To I hope better explain, it is the statement I take issue with. It is waaaay too categorical for my tastes. It is similar in effect to MSK's "You Guys" waffle. It is a categorical statement, a generality to far, and it seems to my eyes unsupportable and unwarranted.

I was perplexed by Michael's being transfixed by a Vine, and by the prosody of loops.

William,

You just gave a perfect example of someone who thinks primarily in gotcha when thinking about the other side. And this is the main point of a lot of my rhetoric when it gets an arcane feel to it.
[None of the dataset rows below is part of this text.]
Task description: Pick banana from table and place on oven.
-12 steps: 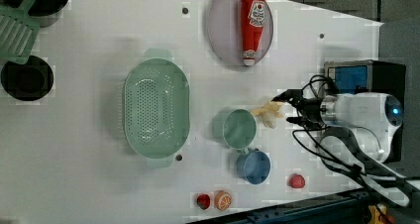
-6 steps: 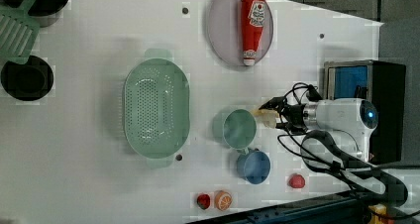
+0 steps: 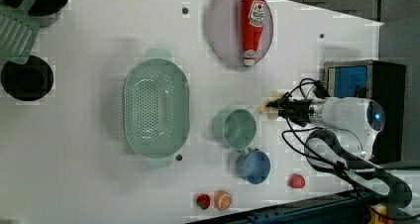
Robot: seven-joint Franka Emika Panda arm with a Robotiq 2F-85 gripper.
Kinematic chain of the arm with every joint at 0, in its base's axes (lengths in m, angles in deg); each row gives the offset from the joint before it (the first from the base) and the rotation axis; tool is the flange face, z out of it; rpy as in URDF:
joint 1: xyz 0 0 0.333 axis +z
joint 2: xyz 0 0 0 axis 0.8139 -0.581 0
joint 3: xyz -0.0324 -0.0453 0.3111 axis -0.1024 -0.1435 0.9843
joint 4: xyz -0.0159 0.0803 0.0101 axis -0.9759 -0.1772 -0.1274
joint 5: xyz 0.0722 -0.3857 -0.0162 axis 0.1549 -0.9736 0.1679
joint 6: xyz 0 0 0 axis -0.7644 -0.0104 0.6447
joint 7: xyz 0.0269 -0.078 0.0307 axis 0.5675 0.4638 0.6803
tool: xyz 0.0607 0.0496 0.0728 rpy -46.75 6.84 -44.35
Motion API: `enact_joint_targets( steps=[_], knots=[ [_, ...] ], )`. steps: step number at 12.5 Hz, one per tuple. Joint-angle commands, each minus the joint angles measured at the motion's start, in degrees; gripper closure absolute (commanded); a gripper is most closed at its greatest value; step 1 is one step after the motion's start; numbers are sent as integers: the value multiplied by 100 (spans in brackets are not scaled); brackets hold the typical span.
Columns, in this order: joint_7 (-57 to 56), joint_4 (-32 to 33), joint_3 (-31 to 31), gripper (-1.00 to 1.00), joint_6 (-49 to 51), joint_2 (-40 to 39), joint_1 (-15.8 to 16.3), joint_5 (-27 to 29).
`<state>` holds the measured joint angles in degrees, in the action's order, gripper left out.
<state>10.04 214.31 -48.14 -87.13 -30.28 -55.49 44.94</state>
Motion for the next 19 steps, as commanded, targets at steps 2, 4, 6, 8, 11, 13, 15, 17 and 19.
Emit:
enact_joint_targets(
  steps=[2, 4, 6, 8, 11, 13, 15, 17, 19],
  knots=[
    [13, -2, -28, 47, 467, 884, 30, 90],
    [13, -115, -4, 47, 1554, 1710, 33, 90],
    [13, -478, 5, 47, 2889, 2567, 42, 90],
    [13, -1091, 28, 47, 4262, 3218, 67, 92],
    [13, -2124, 65, 47, 5900, 3634, 68, 93],
    [10, -2660, 17, 47, 6323, 3544, 29, 86],
    [-53, -2939, -220, 47, 6315, 3295, -52, 73],
    [-606, -3098, -640, 47, 6253, 3010, -121, 73],
    [-1513, -3219, -1195, 47, 6222, 2732, -185, 65]
  ],
)
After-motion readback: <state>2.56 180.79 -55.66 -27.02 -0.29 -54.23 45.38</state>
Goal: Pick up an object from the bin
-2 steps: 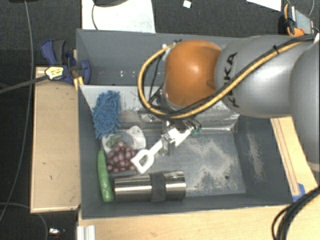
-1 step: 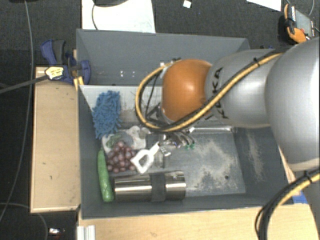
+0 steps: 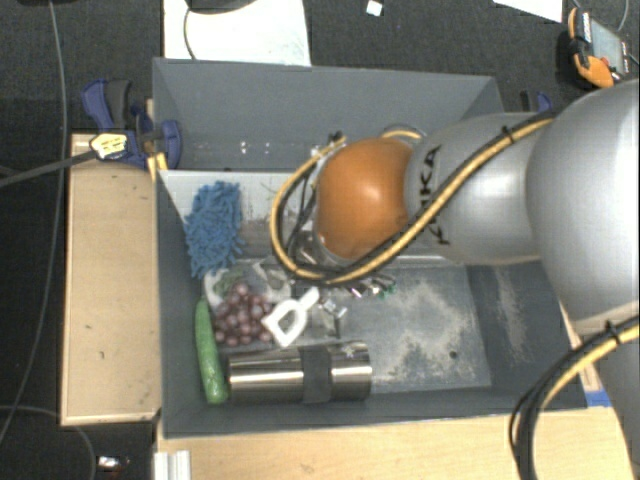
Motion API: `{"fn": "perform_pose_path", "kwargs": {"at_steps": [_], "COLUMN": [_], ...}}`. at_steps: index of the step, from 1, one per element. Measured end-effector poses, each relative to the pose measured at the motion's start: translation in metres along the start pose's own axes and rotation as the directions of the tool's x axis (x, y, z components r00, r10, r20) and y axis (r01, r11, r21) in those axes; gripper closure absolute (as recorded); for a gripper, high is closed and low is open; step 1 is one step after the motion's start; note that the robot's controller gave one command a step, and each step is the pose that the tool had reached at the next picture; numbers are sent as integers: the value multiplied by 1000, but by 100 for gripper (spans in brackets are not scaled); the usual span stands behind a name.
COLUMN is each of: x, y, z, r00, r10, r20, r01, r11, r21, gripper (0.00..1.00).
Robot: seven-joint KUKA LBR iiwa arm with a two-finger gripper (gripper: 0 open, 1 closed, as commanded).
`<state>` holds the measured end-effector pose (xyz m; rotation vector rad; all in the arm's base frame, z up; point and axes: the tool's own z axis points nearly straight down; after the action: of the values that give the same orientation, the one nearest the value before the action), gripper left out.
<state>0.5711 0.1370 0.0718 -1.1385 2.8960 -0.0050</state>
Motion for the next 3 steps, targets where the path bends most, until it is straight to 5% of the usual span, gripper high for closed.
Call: {"fn": "perform_pose_path", "kwargs": {"at_steps": [1, 3], "x": [-7, -7], "y": [6, 6], "z": [-3, -5], "r00": [967, 967], "r10": [253, 255], "r20": [-9, -8], "r01": [-254, -255], "r11": [967, 967], "r21": [-6, -6], "gripper": [100, 100]}}
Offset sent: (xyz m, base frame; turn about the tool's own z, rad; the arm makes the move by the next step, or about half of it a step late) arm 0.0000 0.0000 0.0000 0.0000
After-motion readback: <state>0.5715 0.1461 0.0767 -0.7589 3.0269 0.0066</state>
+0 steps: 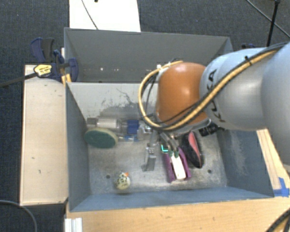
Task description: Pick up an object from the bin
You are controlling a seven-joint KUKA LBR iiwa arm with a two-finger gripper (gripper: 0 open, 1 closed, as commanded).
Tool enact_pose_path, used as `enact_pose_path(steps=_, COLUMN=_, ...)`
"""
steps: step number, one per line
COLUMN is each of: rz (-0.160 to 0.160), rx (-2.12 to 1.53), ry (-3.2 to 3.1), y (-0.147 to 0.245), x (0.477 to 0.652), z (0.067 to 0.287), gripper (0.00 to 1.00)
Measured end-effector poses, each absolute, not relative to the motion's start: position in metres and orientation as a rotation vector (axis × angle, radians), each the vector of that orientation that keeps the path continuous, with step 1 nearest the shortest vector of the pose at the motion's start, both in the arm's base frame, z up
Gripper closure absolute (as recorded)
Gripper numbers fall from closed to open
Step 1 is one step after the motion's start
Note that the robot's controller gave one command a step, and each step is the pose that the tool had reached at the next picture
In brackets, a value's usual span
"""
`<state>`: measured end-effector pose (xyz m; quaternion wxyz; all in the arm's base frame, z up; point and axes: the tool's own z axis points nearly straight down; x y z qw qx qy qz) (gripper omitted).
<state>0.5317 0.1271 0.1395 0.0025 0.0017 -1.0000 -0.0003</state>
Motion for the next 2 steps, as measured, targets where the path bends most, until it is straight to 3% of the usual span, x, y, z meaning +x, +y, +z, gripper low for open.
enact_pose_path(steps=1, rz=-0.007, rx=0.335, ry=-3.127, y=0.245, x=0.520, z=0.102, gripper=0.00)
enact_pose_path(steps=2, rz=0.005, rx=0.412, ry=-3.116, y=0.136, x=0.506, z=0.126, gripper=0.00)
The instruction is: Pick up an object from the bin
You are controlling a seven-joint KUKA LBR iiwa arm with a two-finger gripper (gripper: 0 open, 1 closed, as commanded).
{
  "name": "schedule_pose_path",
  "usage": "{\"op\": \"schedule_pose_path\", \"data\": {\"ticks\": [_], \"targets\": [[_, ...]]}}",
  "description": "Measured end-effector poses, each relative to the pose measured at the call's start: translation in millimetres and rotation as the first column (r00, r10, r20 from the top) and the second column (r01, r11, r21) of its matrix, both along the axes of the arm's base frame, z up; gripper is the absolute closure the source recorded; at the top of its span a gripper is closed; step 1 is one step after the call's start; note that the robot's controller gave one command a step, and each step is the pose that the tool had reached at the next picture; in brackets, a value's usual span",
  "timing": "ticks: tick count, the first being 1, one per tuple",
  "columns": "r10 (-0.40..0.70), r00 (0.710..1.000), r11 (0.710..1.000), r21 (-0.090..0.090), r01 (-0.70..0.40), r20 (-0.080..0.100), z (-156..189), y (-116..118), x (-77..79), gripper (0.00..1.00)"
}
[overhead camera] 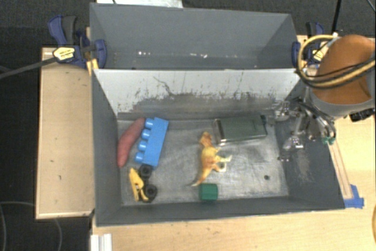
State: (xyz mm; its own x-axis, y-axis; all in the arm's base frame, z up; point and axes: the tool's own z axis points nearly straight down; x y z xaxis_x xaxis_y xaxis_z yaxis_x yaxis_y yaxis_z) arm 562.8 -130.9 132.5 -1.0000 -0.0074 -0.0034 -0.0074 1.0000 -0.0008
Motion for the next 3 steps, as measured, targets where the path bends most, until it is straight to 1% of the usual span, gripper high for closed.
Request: {"op": "schedule_pose_path", "data": {"ticks": [1,2,3], "targets": [[0.002,1.000,1.000,0.000,-0.002,0.000,0.0,0.0,0.0,1.00],[0.003,1.000,1.000,0.000,-0.003,0.000,0.0,0.0,0.0,0.00],[0.004,1.000,1.000,0.000,-0.004,0.000,0.0,0.0,0.0,0.00]]}}
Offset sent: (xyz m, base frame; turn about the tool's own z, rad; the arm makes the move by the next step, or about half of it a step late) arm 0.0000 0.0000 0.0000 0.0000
Palin was not making a scientific statement. She was not making a proposition as an axiomatic truth. She was making a rhetorical statement that taps into a core story. It is true within that story. Not as a category, but as a description. And as a description, it is not only true, it elicits strong positive bonding emotions. People who resonate with that core story have no problem resonating with what she said. In fact, they find it inspiring.
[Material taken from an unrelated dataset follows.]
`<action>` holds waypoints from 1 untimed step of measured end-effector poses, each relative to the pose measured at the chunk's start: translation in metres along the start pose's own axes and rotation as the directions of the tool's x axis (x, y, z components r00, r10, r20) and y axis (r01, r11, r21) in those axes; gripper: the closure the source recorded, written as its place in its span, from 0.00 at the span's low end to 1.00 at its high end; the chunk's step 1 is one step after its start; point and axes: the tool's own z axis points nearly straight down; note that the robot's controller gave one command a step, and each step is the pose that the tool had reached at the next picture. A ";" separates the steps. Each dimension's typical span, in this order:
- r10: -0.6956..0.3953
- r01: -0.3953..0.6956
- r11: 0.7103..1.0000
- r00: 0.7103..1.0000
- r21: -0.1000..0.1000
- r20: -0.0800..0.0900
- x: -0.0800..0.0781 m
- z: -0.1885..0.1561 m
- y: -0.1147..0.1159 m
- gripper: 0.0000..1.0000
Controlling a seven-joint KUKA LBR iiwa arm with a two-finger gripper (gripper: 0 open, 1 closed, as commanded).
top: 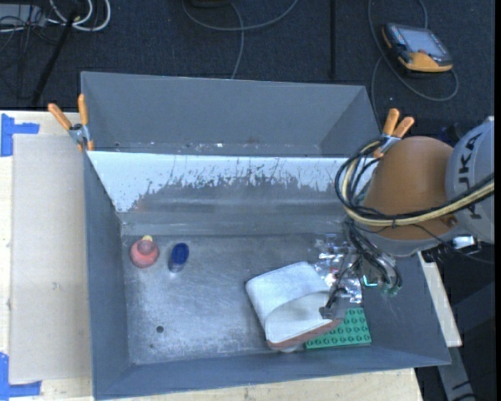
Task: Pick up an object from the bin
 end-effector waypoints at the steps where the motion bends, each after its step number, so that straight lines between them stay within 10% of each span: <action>1: -0.004 0.004 1.000 1.000 0.001 0.007 -0.002 -0.003 0.000 1.00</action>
Offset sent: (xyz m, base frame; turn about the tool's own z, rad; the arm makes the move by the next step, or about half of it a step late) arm 0.0000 0.0000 0.0000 0.0000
Palin is totally smart enough to keep things in their correct categories if that is what she wants to put her mind to. And she is totally smart enough to use rhetoric to move people's hearts and minds in the direction of a core story if that is what she wants.

She is not making the statements she makes because she has some kind of limited intelligence.

If you want to find a blatant mistake of grammar or spelling or whatever, I can even give you a hypnotic technique of making those mistakes on purpose. I don't believe Palin does this, but I'm not so sure. The technique exists and she certainly travels in circles of people who know about it. And I know she has trained public speaking. The technique is called "pattern interrupt." You use it to divert the critical part of the brain as you slip in language that is attractive to the lower parts of the brain, hopefully with embedded commands. The normal sequence is

Pattern interrupt --> Incomplete story --> embedded command --> completion of story.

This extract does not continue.